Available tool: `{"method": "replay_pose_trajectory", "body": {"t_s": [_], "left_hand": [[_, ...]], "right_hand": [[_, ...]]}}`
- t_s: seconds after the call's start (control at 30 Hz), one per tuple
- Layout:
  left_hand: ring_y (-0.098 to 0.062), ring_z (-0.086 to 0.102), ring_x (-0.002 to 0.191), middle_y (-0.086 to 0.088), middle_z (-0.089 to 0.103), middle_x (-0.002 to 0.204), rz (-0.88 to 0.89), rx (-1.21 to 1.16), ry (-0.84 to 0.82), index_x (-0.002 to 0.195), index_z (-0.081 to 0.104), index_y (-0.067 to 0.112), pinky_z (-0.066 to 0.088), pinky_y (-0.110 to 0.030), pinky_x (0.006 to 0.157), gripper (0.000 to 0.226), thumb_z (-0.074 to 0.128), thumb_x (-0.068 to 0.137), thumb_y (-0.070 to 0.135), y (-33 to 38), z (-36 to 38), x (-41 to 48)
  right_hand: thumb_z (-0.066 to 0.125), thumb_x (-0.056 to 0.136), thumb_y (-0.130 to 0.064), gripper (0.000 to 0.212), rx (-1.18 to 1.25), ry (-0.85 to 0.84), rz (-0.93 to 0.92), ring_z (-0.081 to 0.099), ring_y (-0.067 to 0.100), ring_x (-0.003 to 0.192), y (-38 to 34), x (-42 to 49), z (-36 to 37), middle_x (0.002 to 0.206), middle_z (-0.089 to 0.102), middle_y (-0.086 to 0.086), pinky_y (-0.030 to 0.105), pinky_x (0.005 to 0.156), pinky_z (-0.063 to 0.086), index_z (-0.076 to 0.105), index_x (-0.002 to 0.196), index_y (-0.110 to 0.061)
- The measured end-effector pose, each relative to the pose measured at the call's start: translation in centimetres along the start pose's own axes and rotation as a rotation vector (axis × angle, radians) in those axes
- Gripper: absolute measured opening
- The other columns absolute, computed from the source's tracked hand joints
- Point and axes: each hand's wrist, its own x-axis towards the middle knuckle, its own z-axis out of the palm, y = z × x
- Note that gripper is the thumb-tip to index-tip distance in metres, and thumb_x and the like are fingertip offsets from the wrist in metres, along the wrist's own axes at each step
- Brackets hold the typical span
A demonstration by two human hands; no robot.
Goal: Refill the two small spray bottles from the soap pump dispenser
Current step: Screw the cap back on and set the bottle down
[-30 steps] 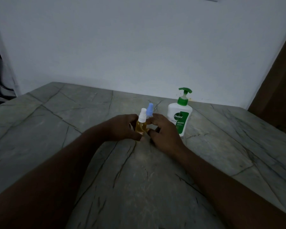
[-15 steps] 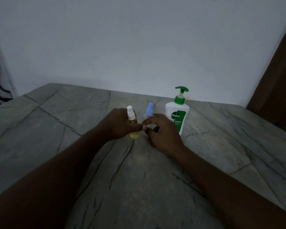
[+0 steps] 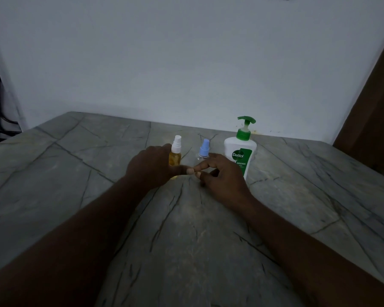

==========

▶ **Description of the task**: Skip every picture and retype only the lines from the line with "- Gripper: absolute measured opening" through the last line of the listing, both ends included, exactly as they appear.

▶ **Exercise result**:
- Gripper: absolute measured opening
- The other columns absolute, computed from the source's tracked hand joints
- Point and axes: each hand's wrist, its own x-axis towards the middle knuckle, its own z-axis out of the palm, y = z × x
- Note that gripper is the thumb-tip to index-tip distance in metres, and thumb_x and the like are fingertip offsets from the wrist in metres, along the wrist's own axes at each step
- Brackets hold the typical span
A demonstration by two human hands; no robot.
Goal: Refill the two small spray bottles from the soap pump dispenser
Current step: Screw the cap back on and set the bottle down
[-30 steps] 
[-15 steps] 
[+0 steps] 

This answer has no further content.